We have extended the modified triphasic model to include two permeating cryoprotectants so that vitrification protocols involving simultaneous diffusion of two cryoprotectants can be modeled in a way that accurately reflects nonideal, nondilute solution behavior and water movement. We have obtained Arrhenius parameters for cartilage stiffness, water permeability, diffusivity and permeability of DMSO, and diffusivity and permeability of EG from fitting the model to previously published experimental data. We have modeled Protocol E-D, a successful vitrification protocol for particulated cartilage,²⁴ using both the two-cryoprotectant modified triphasic model and Fick’s law to obtain concentration, freezing point, vitrifiability, and strain profiles at the end of each loading step. We have observed that Fick’s law consistently underestimates cryoprotectant concentration compared to the modified triphasic model because it fails to model water movement. This is consistent with findings for the previously published single-cryoprotectant version of the model.²⁷⁻²⁹ Therefore, vitrification protocols developed using Fick’s law can likely be further optimized using the modified triphasic model to reduce cryoprotectant exposure. We have shown that a bath solution containing lower concentrations of two cryoprotectants rather than a highly concentrated solution of one cryoprotectant can achieve similar vitrifiability while also minimizing the amount of cartilage shrinkage experienced during loading. Using our two-cryoprotectant modified triphasic model, we have seen that the diffusion of one cryoprotectant impacts the rate at which another cryoprotectant diffuses when both diffuse simultaneously. This phenomenon cannot be accounted for using Fick’s law. As such, the advancements made here in modeling the simultaneous transport of multiple cryoprotectants can support the future optimization of vitrification protocols to facilitate the long-term storage of articular cartilage.

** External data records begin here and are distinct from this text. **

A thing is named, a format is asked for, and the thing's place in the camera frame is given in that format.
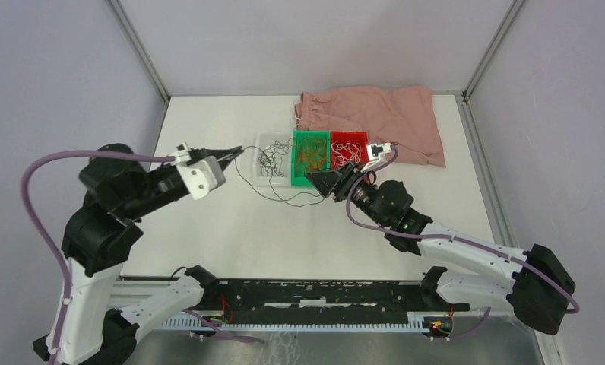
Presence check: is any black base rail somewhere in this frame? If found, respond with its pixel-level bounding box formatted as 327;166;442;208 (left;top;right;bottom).
194;278;470;325

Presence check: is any pink cloth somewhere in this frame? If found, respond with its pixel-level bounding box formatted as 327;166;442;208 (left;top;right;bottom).
294;86;446;167

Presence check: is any white cable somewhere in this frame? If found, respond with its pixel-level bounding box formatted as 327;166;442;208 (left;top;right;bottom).
331;141;366;171

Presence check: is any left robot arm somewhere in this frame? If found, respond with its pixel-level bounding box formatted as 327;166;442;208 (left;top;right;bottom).
21;143;244;364

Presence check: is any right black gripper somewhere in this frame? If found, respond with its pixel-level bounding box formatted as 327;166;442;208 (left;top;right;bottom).
305;160;388;227

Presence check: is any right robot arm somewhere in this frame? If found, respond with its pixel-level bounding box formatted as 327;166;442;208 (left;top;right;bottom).
306;163;580;335

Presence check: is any green plastic bin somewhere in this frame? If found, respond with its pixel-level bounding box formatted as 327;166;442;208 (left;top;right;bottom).
290;130;330;187

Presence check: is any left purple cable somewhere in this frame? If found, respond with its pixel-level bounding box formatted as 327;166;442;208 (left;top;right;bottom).
20;149;266;365

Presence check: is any white slotted cable duct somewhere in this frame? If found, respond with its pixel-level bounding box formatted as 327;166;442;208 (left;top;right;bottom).
157;313;429;334

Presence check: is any cable bundle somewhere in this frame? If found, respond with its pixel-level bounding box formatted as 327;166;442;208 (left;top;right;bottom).
233;144;328;208

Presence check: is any orange cable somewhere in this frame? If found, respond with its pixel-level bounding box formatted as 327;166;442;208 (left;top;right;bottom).
296;135;330;177

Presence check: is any clear plastic bin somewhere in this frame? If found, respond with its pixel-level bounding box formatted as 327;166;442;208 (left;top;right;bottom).
252;132;293;187

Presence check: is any red plastic bin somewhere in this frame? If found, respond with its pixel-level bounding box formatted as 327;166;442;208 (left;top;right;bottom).
329;131;369;170

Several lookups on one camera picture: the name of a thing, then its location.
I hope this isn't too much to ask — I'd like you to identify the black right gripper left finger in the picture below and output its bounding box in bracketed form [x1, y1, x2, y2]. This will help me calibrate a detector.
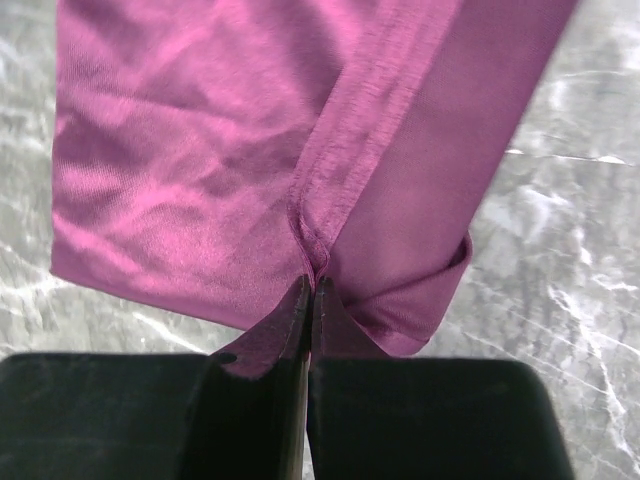
[1, 277, 311, 479]

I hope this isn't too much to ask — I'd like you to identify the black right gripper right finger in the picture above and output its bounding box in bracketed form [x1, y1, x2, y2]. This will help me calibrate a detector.
[307, 278, 574, 479]

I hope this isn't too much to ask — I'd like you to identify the purple cloth napkin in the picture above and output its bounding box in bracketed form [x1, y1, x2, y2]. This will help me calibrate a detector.
[51, 1, 575, 356]

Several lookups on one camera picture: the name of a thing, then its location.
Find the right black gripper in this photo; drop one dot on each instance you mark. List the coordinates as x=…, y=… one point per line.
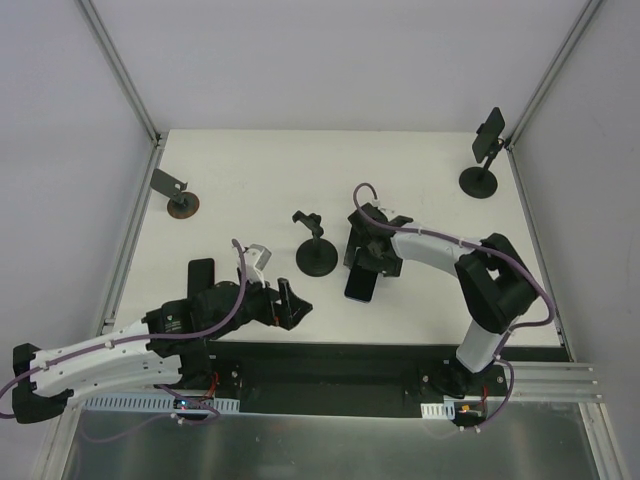
x=364, y=250

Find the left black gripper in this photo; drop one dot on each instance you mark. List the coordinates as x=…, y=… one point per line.
x=275, y=307

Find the blue edged black phone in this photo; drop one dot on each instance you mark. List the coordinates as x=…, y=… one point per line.
x=361, y=284

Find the black clamp phone stand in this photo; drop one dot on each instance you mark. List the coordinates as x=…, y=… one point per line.
x=316, y=257

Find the black round base phone stand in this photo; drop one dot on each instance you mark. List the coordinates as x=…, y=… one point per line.
x=479, y=181

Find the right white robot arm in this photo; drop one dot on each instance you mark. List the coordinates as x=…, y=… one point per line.
x=491, y=275

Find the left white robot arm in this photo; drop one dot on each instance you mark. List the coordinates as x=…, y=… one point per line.
x=167, y=346

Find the black phone with red case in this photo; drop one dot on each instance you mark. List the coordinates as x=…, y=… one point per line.
x=200, y=275

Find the brown base phone stand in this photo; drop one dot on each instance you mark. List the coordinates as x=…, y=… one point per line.
x=181, y=204

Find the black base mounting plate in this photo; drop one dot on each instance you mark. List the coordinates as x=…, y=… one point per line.
x=344, y=380

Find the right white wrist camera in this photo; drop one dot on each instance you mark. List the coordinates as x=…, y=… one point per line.
x=387, y=210

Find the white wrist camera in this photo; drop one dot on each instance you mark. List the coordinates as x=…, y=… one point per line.
x=387, y=210
x=253, y=261

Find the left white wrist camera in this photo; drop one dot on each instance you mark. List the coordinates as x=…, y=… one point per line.
x=253, y=261

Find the right white cable duct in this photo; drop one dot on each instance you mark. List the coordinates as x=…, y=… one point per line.
x=451, y=410

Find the white cable duct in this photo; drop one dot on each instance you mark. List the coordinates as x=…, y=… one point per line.
x=451, y=410
x=158, y=403

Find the left white cable duct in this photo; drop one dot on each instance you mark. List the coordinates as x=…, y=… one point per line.
x=158, y=403

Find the left aluminium frame post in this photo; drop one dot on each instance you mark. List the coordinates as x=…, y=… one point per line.
x=109, y=50

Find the aluminium frame post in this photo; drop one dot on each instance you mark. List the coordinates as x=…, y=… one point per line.
x=571, y=40
x=109, y=50

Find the right aluminium frame post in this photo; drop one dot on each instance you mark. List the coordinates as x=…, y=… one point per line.
x=571, y=40

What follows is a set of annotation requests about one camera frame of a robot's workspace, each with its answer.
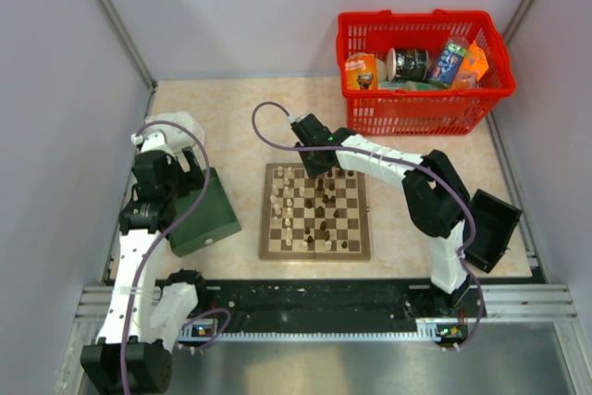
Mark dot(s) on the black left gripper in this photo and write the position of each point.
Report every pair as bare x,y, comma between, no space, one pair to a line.
191,180

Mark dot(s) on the green plastic tray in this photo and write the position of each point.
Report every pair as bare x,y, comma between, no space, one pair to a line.
212,221

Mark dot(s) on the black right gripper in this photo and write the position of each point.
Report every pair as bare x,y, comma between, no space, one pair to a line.
314,172

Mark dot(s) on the blue snack bag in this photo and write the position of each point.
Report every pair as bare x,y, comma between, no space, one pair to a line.
448,62

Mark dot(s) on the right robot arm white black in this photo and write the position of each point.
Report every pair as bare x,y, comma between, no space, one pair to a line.
436,198

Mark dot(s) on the red plastic basket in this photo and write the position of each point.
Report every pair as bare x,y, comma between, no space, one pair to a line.
405,107

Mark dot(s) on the black cup noodle container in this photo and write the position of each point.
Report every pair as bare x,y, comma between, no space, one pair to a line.
407,64

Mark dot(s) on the orange snack package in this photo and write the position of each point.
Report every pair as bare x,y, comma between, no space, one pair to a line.
473,67

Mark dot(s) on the black plastic tray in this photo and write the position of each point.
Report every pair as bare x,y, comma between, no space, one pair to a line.
495,222

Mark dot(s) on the orange razor package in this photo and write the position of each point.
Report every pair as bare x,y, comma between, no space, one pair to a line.
361,72

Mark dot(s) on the wooden chess board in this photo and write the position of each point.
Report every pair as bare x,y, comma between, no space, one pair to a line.
325,219

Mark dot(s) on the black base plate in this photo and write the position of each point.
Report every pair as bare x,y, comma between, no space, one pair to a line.
330,306

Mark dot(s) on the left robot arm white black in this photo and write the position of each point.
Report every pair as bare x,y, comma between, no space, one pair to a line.
132,353

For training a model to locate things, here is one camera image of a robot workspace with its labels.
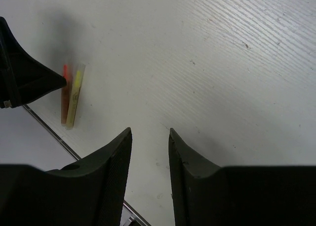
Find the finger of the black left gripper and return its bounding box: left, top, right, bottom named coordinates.
left=0, top=17, right=66, bottom=109

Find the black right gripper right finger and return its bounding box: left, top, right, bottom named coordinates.
left=168, top=129, right=316, bottom=226

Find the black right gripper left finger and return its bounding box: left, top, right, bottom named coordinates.
left=0, top=128, right=132, bottom=226

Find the yellow thin highlighter pen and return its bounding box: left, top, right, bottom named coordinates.
left=66, top=63, right=85, bottom=130

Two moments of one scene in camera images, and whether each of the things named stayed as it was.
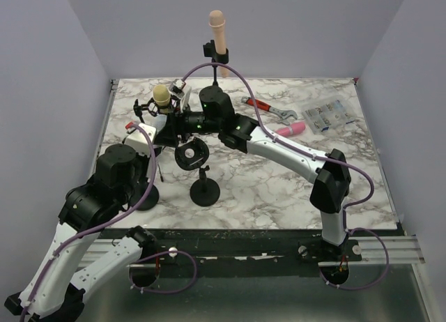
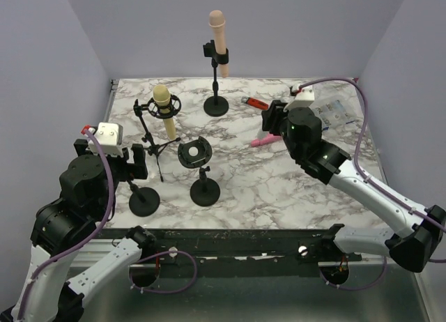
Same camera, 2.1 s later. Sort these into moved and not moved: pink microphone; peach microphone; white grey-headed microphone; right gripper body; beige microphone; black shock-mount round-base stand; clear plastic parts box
Moved: white grey-headed microphone; right gripper body; pink microphone
Not moved: peach microphone; clear plastic parts box; beige microphone; black shock-mount round-base stand
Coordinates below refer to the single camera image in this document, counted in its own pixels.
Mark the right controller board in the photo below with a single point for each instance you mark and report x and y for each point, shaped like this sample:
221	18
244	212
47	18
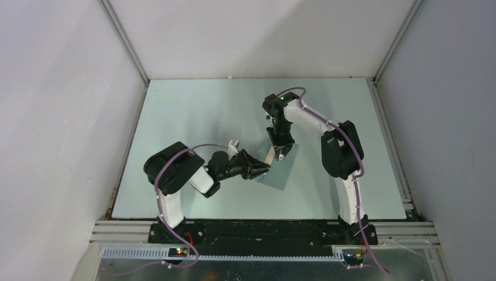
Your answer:
353	259

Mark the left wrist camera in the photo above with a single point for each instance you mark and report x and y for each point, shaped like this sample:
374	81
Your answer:
232	149

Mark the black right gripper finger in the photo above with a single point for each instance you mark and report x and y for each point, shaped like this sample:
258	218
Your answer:
287	149
274	150

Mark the left controller board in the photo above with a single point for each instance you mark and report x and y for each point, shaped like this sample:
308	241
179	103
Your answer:
178	252

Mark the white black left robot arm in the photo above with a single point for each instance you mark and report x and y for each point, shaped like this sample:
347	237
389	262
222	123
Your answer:
177	165

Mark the controller board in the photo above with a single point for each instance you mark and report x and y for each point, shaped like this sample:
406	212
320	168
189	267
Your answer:
353	259
178	252

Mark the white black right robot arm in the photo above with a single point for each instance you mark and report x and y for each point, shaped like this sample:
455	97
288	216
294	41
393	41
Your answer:
341	151

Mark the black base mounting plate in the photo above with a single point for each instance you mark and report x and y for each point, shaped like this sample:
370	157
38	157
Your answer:
265	238

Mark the aluminium frame rail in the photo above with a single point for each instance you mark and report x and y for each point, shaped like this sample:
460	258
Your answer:
395	233

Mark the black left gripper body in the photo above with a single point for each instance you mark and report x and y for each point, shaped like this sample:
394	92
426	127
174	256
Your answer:
241	165

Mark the green white glue stick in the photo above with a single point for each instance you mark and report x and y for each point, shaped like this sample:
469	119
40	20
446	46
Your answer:
281	153

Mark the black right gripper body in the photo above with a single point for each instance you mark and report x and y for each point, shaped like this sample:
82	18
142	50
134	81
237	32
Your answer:
281	136

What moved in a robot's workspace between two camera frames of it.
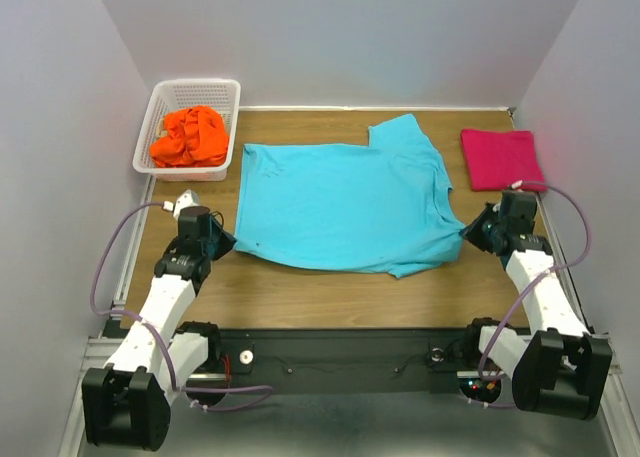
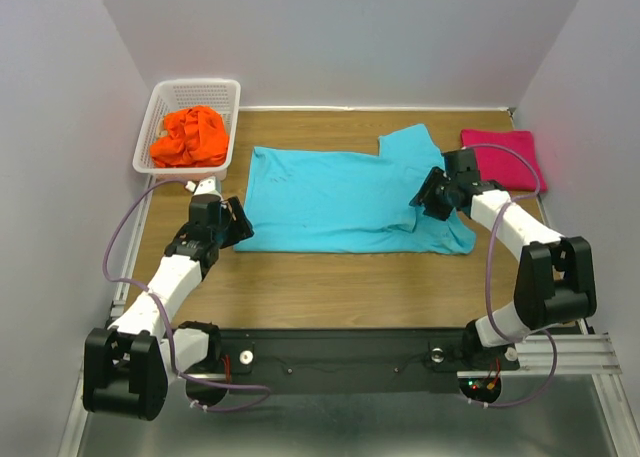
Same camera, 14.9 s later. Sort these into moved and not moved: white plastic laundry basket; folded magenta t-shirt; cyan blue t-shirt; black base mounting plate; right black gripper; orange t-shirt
Moved: right black gripper; cyan blue t-shirt
Not moved: orange t-shirt; black base mounting plate; white plastic laundry basket; folded magenta t-shirt
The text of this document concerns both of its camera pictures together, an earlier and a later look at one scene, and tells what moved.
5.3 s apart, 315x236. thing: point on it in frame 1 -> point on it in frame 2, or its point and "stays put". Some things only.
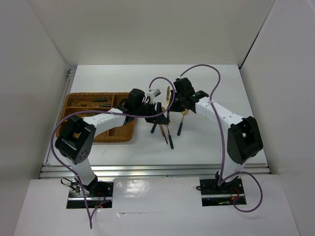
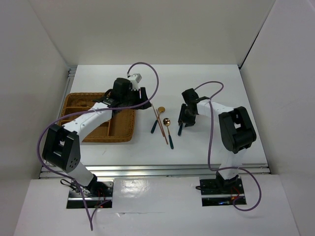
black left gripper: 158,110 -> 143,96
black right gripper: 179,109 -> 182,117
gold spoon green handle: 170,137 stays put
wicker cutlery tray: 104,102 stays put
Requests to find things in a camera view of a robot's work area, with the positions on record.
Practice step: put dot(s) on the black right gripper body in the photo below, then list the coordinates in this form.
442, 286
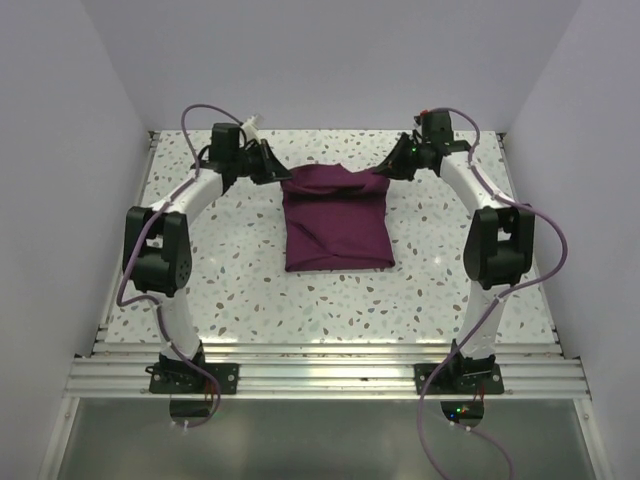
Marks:
417, 154

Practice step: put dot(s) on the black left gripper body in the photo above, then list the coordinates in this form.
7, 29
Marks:
249, 162

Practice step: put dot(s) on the purple cloth mat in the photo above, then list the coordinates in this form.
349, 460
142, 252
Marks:
335, 219

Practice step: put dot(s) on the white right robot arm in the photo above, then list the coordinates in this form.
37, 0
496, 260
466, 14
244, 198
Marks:
499, 245

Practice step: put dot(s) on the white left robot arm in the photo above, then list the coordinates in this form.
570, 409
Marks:
157, 252

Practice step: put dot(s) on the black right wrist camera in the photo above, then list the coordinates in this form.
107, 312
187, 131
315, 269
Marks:
433, 126

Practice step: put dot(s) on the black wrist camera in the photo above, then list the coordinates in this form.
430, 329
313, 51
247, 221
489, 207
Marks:
433, 126
232, 144

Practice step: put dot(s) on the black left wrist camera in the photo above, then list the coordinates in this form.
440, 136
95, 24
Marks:
232, 144

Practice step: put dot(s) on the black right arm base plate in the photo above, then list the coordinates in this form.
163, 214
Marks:
466, 376

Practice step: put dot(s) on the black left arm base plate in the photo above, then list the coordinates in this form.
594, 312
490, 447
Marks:
181, 379

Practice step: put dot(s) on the aluminium table edge rail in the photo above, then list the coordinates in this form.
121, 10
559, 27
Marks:
328, 371

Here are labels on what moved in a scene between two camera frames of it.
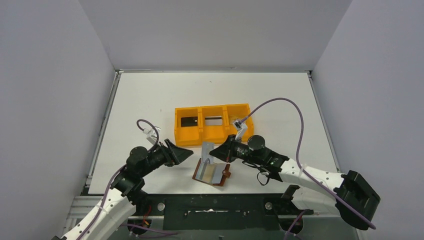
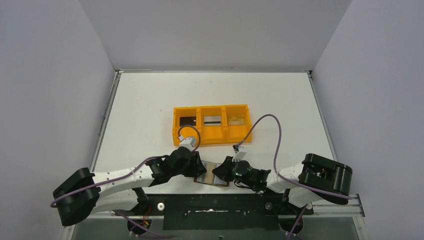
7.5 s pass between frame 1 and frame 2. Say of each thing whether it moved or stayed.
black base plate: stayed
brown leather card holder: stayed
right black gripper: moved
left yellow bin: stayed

The authors declare the following competing financial interest(s): N.M.J. and J.A.W.E. are co-inventors on the US (8 758 988) and Canada (2 788 202) patents for articular cartilage preservation: N.M.J., L. E. McGann., J.A.W.E., G. Law, F. Forbes, A. Abazari Torghabeh, B. Maghdoori, and A. Weiss University of Alberta, “Cryopreservation of articular cartilage”.